Peredaran Narkotik

BNN: Pengguna Narkotika Tersebar di 90 Kampus di Jakarta

Anggi Kusumadewi, CNN Indonesia | Jumat, 19/12/2014 08:34 WIB
BNN: Pengguna Narkotika Tersebar di 90 Kampus di Jakarta Ilustrasi pengguna narkotika. (GettyImages/BrianAJackson)
Jakarta, CNN Indonesia -- Badan Narkotika Nasional berharap universitas-universitas lain di Jakarta mengikuti langkah Universitas Kristen Indonesia (UKI) dalam memberantas peredaran narkotika di kampus. Kamis (18/12), BNN bersama Polres Jakarta Timur dan petugas keamanan UKI menggelar razia di kampus itu dan menemukan 2-3 gram ganja di Sekretariat Resimen Mahasiswa di Fakultas Teknik.

Ini bukan kali pertama razia narkotika digelar di kampus.

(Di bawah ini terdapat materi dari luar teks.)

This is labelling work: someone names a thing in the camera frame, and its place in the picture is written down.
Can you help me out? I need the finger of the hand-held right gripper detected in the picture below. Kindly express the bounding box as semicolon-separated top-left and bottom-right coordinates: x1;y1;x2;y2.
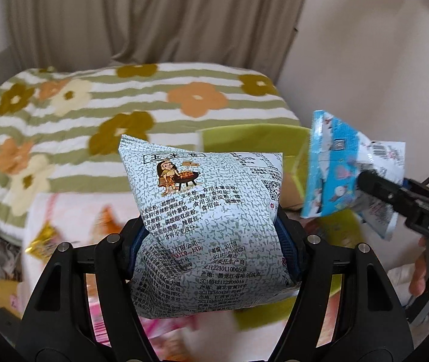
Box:
355;170;408;212

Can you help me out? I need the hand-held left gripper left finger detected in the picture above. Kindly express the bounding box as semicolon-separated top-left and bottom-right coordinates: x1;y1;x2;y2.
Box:
16;217;155;362

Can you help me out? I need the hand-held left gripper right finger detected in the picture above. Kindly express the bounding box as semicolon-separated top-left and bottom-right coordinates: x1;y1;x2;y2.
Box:
275;207;415;362

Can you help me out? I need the blue snack packet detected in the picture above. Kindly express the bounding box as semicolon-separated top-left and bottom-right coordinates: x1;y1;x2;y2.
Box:
300;110;406;240

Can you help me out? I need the speckled white snack packet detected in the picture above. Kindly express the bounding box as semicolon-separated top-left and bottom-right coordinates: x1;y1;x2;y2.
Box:
118;134;300;319

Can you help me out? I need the pink candy packet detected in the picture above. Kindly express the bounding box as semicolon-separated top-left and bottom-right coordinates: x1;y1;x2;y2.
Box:
87;297;114;348

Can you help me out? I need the green storage box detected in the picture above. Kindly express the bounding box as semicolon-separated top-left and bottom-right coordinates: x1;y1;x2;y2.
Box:
197;124;351;329

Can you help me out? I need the white plastic bag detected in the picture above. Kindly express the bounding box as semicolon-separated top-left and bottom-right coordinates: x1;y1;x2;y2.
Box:
387;265;419;299

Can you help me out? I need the gold snack packet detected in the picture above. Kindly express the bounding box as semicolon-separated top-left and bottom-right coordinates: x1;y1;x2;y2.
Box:
25;222;59;262

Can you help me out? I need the green striped floral blanket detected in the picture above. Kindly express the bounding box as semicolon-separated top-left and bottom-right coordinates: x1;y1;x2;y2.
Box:
0;62;301;243

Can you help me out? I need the yellow packet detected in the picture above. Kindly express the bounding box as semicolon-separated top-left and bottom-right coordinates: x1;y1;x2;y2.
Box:
0;278;24;318

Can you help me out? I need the beige curtain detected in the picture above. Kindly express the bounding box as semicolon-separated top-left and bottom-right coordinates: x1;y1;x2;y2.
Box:
5;0;313;75

Hal serupa sebelumnya dilakukan di Universitas Nasional, Pasar Minggu, Jakarta Selatan. Saat itu BNN dan kepolisian menemukan 8,5 kilogram ganja di kampus tersebut.

Kepala Humas BNN Kombes Pol Sumirat Dwiyanto kepada CNN Indonesia, Jumat (19/12), menyatakan berdasarkan penelitian lembaganya, dari total penyalahgunaan dan pengguna narkotika di Indonesia yang berjumlah sekitar 490 ribu, 22 persen di antaranya berada di lingkungan kampus.


“Dari 22 persen itu, 90 ribu pengguna narkotika tersebar di kampus-kampus di Jakarta. Jika dihitung-hitung, pengguna narkotika di DKI Jakarta tersebar di 90 kampus,” kata Sumirat.

Menurut BNN, razia di kampus UKI digelar atas inisiatif pihak universitas sendiri. Pihak universitas telah mencium ada penyalahgunaan narkotika di wilayah mereka, sehingga menghubungi BNN untuk ‘membersihkan’ lingkungan kampus.

“Unas (Universitas Nasional) sudah, UKI sudah. Kampus-kampus lain juga kami harap menunjukkan keseriusan untuk membersihkan narkotika,” kata Sumirat.

Ia mengingatkan betapa serius kasus peredaran narkotika di berbagai universitas di Indonesia, sebab hal itu secara langsung menarget dan merusak kalangan mahasiswa yang merupakan generasi muda sekaligus aset bangsa.